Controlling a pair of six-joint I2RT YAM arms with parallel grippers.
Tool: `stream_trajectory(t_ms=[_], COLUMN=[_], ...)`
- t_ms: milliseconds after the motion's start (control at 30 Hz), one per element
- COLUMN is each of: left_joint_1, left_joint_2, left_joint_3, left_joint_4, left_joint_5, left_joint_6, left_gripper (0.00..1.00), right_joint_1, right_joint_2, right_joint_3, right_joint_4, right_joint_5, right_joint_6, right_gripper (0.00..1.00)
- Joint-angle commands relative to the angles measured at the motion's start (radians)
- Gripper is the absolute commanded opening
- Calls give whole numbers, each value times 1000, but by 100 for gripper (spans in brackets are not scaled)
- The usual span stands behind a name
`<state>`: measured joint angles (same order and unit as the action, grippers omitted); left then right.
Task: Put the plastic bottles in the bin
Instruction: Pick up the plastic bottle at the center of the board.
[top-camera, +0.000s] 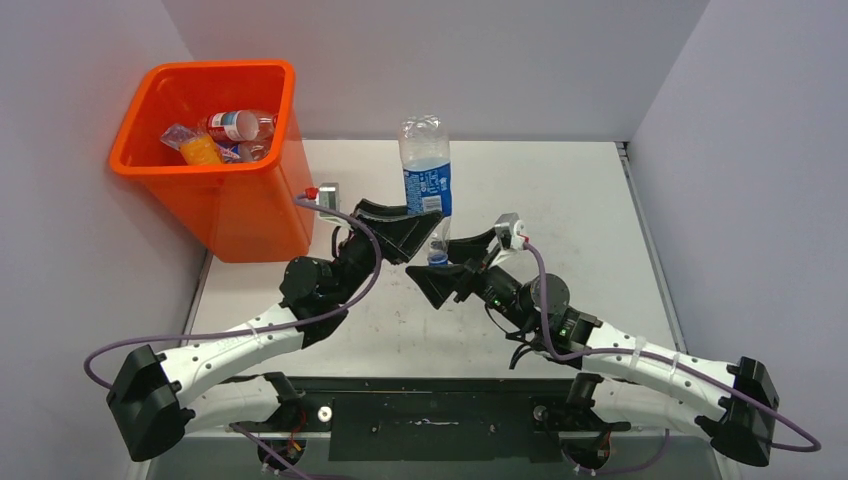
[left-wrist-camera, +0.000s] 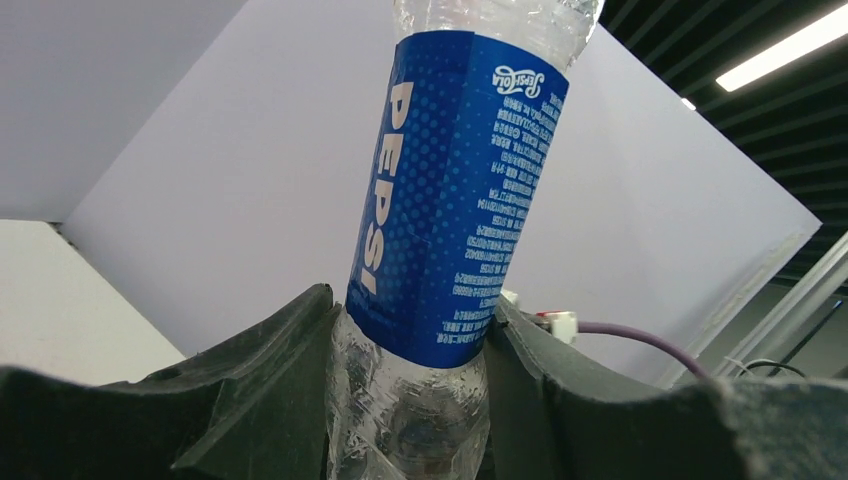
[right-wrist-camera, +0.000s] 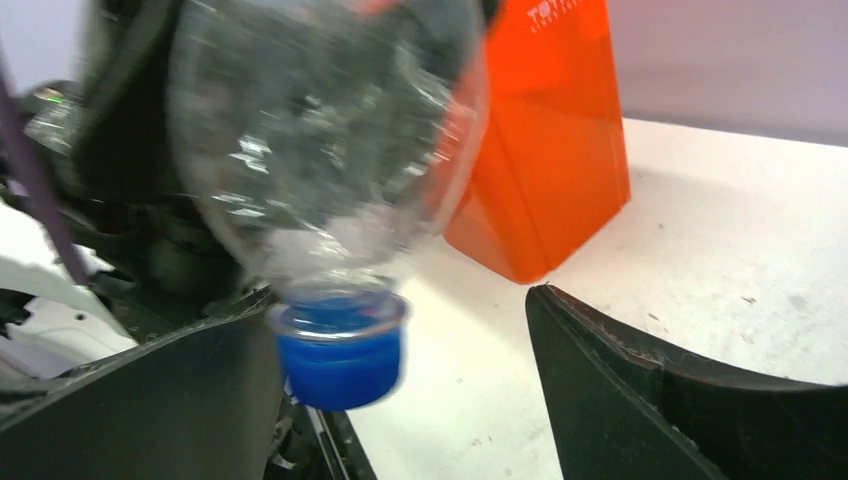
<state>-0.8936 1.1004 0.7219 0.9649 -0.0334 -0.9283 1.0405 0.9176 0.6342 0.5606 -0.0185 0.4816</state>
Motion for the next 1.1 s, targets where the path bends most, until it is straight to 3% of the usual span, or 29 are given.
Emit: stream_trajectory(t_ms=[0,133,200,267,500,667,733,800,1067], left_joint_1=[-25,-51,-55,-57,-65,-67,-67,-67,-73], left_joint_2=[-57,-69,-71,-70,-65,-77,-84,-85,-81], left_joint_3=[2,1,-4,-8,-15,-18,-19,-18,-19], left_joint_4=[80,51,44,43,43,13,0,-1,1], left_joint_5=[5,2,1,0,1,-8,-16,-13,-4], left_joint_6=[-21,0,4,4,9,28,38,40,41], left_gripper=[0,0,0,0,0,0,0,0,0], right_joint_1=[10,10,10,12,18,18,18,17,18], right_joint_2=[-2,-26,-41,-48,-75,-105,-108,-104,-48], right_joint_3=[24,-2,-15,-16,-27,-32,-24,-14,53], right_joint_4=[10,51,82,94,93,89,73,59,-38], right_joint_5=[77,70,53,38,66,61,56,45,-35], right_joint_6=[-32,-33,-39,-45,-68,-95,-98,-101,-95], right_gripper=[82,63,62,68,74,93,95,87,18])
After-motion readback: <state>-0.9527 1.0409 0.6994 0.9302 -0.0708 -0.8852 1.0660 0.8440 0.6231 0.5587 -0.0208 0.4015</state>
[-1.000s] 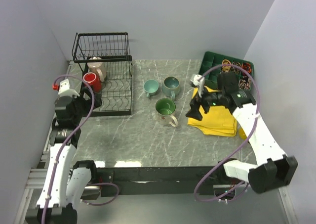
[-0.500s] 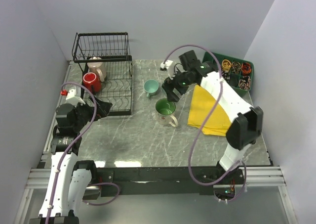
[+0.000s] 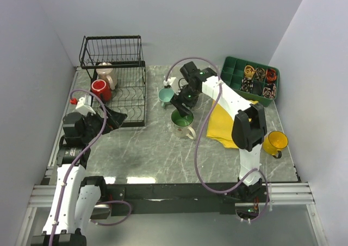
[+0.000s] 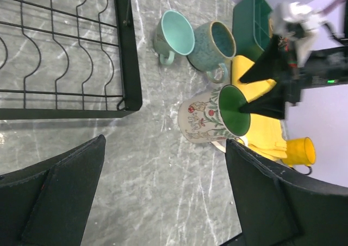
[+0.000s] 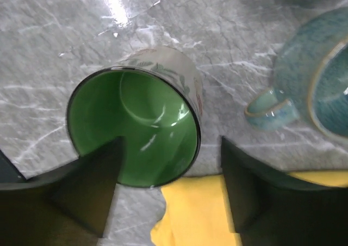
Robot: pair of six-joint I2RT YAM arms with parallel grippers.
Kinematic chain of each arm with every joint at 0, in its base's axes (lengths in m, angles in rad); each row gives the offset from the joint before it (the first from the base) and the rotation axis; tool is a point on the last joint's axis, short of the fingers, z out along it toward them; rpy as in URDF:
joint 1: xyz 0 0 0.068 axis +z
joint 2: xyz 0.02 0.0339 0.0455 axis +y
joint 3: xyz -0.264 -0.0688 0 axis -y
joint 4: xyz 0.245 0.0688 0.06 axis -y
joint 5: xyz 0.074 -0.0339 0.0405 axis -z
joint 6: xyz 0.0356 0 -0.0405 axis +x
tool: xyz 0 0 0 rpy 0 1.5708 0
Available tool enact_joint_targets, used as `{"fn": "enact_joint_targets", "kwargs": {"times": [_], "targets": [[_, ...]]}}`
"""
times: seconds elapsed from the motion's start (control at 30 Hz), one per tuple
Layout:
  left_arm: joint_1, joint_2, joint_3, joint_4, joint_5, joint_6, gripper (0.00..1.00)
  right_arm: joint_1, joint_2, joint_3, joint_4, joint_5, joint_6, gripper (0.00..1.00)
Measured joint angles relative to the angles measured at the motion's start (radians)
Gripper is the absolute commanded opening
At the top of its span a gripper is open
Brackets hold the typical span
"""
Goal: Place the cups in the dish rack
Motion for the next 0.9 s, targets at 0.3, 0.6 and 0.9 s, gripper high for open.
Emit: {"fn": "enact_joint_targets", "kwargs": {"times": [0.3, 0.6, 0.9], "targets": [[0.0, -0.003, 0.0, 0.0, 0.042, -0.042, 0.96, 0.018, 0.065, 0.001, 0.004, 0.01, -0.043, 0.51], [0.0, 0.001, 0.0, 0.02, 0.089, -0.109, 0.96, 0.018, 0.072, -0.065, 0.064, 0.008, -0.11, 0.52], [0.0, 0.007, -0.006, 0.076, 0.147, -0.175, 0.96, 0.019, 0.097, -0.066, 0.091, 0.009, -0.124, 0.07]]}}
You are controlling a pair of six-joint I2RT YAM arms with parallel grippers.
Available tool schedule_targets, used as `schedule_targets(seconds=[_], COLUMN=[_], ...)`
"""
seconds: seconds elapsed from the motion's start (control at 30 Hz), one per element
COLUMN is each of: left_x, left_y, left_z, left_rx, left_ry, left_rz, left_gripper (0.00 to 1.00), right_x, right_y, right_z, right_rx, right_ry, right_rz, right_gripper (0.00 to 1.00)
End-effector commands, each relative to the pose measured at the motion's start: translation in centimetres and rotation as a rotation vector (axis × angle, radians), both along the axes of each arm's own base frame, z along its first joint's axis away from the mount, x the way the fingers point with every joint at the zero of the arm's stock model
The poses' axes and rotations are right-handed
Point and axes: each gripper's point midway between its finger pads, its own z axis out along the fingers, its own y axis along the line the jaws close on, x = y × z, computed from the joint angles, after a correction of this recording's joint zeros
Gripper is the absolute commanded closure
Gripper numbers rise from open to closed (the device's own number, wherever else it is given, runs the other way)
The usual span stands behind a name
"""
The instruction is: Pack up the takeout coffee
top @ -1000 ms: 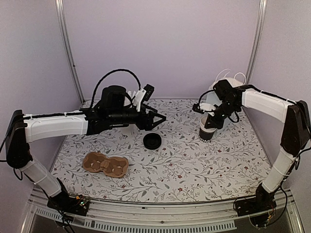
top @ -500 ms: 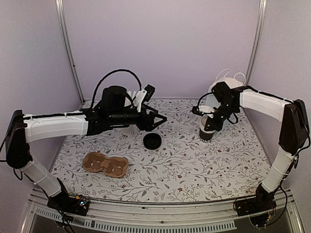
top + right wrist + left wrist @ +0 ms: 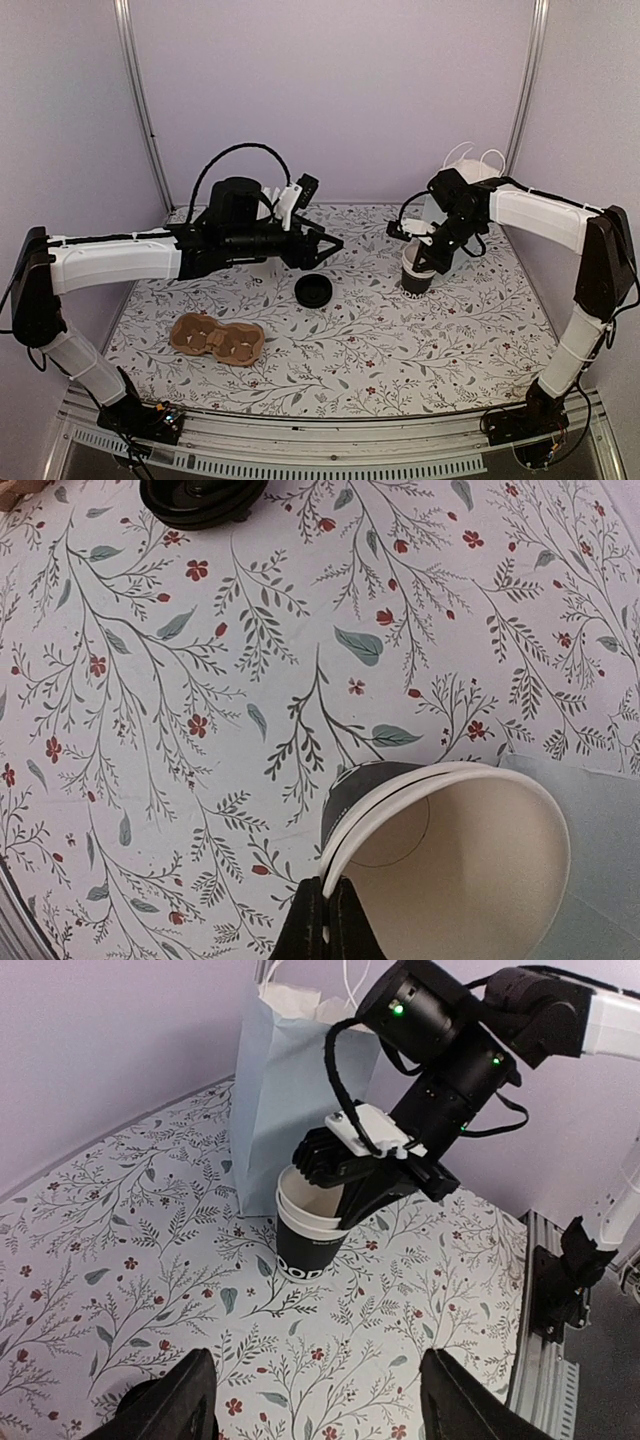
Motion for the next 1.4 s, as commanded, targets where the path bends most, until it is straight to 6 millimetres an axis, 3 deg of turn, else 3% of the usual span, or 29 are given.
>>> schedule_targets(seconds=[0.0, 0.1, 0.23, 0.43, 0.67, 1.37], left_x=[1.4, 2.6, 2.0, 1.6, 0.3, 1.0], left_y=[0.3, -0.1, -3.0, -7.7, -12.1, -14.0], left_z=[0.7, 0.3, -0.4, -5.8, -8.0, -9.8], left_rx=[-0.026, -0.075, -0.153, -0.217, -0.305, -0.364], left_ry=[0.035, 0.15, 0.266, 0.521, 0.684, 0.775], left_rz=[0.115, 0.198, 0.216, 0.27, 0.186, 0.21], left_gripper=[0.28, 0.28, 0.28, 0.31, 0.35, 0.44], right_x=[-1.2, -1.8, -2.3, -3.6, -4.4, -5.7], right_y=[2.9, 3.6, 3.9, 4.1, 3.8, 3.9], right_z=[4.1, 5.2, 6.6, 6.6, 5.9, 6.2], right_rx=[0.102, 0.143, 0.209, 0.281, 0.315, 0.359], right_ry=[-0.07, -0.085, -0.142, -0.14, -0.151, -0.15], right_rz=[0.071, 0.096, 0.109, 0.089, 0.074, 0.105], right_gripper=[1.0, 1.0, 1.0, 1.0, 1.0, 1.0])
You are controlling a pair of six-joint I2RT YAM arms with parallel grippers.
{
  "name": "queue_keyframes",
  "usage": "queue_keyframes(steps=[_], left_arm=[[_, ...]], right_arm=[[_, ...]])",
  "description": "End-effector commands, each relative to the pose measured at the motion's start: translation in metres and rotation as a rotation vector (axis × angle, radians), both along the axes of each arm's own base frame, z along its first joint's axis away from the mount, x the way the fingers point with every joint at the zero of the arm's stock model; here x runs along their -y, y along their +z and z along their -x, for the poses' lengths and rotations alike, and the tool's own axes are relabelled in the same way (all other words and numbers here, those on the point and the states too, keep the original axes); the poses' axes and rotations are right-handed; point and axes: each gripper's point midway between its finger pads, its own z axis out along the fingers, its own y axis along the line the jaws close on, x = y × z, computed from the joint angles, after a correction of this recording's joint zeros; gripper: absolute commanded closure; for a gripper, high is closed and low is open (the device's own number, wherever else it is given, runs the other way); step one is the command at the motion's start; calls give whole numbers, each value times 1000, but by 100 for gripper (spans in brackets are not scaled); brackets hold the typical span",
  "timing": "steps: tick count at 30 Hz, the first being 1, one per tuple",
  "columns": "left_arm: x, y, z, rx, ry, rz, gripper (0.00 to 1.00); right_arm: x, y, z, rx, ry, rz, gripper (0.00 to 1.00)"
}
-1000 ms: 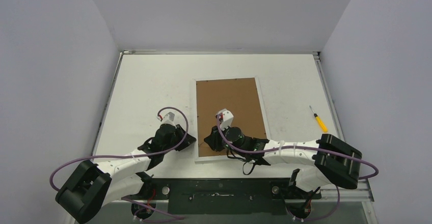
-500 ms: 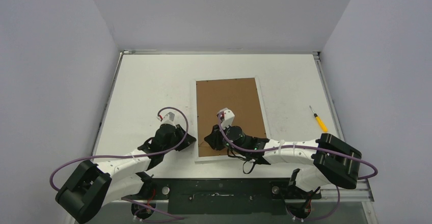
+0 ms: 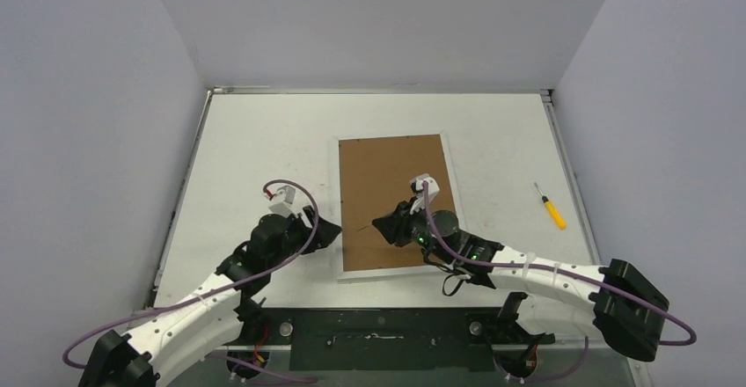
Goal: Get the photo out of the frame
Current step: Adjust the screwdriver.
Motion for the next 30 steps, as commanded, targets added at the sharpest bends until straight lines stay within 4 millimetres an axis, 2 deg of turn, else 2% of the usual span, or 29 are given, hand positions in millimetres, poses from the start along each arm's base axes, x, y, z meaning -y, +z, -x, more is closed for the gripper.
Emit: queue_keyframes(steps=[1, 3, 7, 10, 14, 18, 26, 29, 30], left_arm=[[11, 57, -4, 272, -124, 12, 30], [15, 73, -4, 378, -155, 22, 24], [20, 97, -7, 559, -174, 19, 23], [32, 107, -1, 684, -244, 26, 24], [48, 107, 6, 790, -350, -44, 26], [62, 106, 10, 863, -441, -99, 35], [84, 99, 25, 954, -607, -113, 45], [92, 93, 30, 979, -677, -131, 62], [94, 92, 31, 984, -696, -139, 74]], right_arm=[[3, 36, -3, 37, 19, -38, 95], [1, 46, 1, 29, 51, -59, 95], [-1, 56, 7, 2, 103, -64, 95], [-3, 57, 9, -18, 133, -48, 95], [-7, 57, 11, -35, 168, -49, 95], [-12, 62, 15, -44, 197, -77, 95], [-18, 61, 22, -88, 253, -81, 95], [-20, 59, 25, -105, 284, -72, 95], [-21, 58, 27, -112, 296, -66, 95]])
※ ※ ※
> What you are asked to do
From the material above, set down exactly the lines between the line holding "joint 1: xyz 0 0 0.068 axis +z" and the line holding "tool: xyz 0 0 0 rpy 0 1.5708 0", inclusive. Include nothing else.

> Answer space
joint 1: xyz 0 0 0.068 axis +z
joint 2: xyz 0.02 0.0339 0.0455 axis +y
joint 3: xyz -0.264 -0.0688 0 axis -y
joint 4: xyz 0.245 0.0688 0.06 axis -y
joint 5: xyz 0.074 -0.0339 0.0405 axis -z
joint 6: xyz 0.0356 0 -0.0405 axis +x
tool: xyz 0 0 0 rpy 0 1.5708 0

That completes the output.